* **What is expected**
Identify every line in the records below that contains the word "manipulation", and reproduce each one.

* **Provided data**

——————

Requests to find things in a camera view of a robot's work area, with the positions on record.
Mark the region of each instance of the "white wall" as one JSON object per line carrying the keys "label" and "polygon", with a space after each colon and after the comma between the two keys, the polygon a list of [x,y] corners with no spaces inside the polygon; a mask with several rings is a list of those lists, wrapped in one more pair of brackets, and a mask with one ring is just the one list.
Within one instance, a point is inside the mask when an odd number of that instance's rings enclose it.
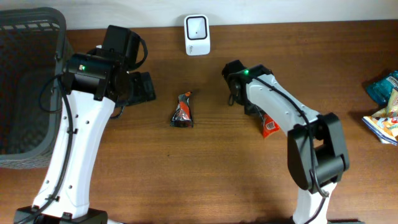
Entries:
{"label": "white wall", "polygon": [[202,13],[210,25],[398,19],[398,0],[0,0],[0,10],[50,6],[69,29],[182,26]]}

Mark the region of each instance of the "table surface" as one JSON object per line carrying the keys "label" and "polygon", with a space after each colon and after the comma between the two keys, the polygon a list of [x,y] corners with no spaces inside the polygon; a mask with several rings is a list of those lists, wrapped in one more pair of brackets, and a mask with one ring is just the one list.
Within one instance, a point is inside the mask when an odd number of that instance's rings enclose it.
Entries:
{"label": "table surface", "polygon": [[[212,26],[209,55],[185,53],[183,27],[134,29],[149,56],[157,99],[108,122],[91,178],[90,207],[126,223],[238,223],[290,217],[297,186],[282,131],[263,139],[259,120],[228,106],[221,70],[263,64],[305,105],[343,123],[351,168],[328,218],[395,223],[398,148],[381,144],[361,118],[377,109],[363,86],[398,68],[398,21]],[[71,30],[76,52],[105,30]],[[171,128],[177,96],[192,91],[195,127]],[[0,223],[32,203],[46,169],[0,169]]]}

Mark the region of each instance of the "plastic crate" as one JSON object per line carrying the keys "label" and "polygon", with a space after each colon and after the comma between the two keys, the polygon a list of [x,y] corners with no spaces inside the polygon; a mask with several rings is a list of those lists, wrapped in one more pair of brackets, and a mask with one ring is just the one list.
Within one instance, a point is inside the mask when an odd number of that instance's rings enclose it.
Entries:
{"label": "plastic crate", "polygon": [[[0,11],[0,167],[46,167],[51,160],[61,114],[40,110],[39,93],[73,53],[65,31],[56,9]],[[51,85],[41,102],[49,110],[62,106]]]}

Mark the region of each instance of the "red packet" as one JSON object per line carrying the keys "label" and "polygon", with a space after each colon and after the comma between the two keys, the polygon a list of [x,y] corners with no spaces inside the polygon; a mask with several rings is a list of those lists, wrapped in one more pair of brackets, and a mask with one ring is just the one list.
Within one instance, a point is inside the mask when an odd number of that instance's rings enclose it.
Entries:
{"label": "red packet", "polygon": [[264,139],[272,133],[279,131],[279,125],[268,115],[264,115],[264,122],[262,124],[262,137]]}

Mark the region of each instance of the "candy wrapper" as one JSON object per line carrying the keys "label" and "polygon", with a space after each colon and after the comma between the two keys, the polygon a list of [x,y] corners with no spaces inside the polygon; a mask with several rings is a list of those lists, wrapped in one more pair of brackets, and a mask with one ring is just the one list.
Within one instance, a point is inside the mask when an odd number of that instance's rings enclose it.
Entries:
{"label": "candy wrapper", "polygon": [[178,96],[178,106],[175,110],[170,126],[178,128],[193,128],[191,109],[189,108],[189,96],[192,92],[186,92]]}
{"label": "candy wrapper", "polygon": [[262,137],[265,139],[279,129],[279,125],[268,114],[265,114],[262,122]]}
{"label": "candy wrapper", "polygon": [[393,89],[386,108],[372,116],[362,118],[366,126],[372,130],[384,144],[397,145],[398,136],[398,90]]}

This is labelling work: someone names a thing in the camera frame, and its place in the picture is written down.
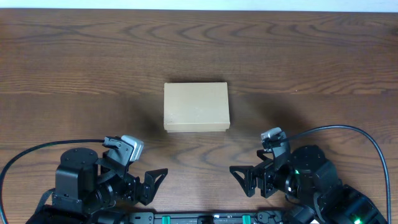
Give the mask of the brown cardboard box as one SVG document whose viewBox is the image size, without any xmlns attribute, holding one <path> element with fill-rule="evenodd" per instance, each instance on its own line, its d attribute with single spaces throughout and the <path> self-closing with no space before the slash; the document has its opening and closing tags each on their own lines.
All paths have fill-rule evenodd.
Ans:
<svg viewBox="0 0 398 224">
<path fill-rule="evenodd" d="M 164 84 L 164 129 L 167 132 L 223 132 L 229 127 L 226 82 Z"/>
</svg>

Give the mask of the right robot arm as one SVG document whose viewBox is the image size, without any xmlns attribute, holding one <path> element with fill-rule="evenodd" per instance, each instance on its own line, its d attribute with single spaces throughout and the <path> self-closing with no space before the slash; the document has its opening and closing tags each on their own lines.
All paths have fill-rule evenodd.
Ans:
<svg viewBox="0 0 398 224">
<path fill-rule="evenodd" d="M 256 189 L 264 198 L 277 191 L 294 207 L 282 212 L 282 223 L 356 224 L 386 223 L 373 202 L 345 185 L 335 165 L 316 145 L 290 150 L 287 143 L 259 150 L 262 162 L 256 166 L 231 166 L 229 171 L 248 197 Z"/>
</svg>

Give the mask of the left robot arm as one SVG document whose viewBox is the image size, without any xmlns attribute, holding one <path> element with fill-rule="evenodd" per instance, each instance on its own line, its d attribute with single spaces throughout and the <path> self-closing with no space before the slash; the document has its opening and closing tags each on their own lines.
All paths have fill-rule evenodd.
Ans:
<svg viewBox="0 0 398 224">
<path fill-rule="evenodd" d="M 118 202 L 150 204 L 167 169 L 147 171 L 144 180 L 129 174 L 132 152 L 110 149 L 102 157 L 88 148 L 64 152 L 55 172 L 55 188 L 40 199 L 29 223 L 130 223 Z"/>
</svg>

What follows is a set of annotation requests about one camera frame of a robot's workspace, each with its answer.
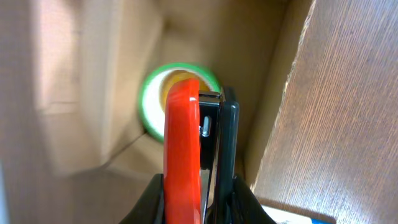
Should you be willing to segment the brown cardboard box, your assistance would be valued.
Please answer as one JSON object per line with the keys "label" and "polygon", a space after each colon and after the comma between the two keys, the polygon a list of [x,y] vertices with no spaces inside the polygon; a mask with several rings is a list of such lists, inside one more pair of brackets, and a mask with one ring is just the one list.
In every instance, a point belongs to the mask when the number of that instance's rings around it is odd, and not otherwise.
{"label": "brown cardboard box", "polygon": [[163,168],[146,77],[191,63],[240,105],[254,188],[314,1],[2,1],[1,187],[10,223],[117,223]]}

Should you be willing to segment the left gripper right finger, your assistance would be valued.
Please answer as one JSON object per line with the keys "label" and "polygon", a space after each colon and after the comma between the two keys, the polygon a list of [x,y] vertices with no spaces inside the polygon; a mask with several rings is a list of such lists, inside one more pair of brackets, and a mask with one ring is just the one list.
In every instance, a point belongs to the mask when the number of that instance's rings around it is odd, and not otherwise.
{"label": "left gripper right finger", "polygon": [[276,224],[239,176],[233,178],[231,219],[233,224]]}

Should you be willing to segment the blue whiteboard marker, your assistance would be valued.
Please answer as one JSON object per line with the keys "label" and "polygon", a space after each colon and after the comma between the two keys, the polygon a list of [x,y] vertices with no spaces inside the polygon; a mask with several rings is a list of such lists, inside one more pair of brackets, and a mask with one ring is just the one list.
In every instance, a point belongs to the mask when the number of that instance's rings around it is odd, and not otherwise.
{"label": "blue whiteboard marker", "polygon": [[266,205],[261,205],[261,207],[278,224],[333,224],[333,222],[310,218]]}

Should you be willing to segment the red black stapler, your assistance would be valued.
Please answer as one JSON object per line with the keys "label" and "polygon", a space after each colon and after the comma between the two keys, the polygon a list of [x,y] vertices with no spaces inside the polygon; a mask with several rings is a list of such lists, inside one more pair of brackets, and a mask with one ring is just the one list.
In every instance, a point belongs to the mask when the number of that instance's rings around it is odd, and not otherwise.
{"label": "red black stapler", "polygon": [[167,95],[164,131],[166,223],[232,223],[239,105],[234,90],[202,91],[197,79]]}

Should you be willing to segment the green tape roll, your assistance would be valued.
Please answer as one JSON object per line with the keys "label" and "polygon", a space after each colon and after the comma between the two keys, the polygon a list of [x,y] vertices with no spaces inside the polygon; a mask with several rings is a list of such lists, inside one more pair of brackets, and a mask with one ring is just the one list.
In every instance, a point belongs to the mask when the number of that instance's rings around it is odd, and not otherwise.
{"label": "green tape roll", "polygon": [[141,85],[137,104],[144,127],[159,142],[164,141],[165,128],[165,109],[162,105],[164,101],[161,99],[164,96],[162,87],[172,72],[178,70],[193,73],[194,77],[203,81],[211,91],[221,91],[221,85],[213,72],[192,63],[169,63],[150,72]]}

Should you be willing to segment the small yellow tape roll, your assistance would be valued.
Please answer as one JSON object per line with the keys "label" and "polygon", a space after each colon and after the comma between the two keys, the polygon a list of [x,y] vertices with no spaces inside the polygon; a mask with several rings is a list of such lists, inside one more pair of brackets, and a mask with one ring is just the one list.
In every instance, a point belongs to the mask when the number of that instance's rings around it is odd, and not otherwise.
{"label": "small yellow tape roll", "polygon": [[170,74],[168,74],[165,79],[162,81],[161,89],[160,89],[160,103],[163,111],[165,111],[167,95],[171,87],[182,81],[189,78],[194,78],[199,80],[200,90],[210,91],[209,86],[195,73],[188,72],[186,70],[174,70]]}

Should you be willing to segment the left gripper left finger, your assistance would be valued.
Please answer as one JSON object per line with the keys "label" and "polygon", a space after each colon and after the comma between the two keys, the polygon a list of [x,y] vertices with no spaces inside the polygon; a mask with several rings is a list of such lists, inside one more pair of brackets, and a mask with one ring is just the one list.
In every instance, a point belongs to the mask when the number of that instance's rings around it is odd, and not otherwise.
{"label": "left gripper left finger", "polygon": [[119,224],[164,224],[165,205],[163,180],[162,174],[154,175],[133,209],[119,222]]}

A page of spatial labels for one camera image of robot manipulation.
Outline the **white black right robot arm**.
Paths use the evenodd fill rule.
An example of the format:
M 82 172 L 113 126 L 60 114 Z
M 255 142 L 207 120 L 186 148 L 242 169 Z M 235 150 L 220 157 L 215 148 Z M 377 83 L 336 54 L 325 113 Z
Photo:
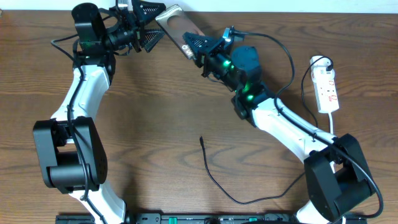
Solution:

——————

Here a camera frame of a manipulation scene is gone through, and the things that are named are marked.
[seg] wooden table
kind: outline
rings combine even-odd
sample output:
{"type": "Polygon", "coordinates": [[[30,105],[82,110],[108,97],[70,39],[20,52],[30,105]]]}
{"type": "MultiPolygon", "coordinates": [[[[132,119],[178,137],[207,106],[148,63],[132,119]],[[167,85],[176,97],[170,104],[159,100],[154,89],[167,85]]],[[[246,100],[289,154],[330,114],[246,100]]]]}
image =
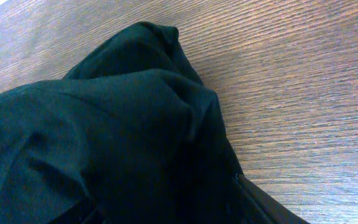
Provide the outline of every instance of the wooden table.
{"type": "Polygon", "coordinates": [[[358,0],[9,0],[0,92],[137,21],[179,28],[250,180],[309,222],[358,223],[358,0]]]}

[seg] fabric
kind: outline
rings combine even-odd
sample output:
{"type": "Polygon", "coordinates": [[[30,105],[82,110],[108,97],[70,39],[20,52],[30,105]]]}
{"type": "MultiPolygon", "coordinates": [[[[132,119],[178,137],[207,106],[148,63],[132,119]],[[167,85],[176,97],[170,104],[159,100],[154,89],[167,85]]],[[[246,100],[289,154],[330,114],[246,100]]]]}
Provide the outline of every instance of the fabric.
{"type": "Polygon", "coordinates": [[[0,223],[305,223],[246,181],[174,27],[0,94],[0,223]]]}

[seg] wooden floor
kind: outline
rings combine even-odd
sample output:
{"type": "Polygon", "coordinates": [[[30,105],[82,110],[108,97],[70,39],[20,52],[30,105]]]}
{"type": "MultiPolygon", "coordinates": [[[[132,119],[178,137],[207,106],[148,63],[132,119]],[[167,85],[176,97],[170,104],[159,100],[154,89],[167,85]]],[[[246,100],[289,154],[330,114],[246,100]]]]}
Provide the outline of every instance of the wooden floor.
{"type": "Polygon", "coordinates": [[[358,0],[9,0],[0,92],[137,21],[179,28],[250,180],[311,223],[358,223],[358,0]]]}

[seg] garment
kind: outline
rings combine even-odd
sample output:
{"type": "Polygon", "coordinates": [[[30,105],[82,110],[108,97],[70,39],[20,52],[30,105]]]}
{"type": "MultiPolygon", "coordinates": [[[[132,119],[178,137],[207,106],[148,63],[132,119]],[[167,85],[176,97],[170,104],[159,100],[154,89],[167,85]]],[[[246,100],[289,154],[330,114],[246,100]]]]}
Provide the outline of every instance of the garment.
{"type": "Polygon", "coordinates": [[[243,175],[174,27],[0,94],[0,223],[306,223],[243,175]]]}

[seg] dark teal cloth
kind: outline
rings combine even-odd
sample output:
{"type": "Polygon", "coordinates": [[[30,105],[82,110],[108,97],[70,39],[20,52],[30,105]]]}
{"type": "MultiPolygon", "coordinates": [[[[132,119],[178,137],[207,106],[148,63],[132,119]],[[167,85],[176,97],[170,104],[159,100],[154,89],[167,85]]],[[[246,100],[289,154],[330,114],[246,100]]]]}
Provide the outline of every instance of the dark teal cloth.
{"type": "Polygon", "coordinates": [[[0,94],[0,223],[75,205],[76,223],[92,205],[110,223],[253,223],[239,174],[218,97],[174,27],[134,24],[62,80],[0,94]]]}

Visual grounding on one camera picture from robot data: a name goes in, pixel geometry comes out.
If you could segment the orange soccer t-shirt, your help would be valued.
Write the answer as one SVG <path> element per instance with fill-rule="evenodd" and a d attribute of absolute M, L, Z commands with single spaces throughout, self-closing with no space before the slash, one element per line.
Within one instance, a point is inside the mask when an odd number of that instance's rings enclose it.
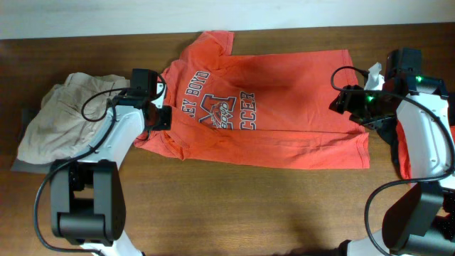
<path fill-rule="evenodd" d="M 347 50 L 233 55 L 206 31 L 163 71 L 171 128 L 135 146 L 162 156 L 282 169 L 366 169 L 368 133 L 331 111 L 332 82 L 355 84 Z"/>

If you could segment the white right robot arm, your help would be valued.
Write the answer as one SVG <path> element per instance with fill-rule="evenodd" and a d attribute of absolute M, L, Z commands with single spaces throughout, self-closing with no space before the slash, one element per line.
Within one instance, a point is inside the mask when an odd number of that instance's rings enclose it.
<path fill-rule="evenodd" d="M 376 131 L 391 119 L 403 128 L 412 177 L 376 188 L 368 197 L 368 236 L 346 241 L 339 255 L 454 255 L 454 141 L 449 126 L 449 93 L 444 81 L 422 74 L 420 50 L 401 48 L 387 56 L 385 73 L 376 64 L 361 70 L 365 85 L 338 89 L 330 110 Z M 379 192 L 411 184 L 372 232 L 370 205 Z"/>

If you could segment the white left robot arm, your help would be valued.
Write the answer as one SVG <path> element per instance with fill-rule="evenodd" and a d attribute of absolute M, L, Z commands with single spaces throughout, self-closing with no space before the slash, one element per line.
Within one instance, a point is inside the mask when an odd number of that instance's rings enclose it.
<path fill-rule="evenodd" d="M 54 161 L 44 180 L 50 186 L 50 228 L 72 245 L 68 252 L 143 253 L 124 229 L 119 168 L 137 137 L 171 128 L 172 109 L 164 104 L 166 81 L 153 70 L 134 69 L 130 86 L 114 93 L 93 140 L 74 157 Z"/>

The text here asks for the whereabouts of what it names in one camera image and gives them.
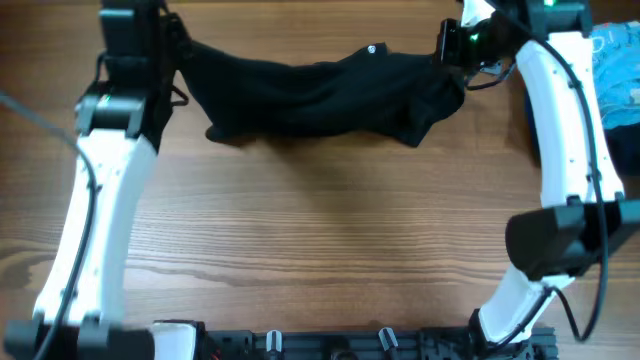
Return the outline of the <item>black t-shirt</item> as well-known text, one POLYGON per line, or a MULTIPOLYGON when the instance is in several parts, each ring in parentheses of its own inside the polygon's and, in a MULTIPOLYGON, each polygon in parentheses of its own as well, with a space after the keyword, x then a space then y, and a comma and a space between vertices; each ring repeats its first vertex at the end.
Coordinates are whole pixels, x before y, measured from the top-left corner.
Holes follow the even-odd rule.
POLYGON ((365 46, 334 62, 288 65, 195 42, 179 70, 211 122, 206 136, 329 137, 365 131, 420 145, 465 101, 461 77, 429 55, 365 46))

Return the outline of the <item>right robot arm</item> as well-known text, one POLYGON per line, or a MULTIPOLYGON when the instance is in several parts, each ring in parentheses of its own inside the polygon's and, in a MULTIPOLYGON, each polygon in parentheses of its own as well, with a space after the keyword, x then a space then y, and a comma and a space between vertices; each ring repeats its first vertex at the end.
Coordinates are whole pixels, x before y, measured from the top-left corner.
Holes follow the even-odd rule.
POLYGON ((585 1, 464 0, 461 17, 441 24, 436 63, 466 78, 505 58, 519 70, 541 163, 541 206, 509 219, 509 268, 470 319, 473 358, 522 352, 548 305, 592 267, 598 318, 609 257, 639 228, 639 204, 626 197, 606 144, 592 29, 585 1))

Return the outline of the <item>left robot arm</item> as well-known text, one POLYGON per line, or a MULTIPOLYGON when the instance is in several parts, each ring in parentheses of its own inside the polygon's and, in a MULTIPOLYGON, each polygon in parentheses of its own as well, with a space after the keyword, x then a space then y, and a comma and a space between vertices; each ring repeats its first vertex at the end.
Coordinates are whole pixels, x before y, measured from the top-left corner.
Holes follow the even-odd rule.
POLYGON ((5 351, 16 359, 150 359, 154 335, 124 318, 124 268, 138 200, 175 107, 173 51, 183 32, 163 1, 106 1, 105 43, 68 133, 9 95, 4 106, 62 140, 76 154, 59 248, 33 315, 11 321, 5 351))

——————

* **Result of this task**
A page of spatial labels for one camera image of robot manipulation.
Here a camera frame of a manipulation scene is gone through, and the things that are named are marked.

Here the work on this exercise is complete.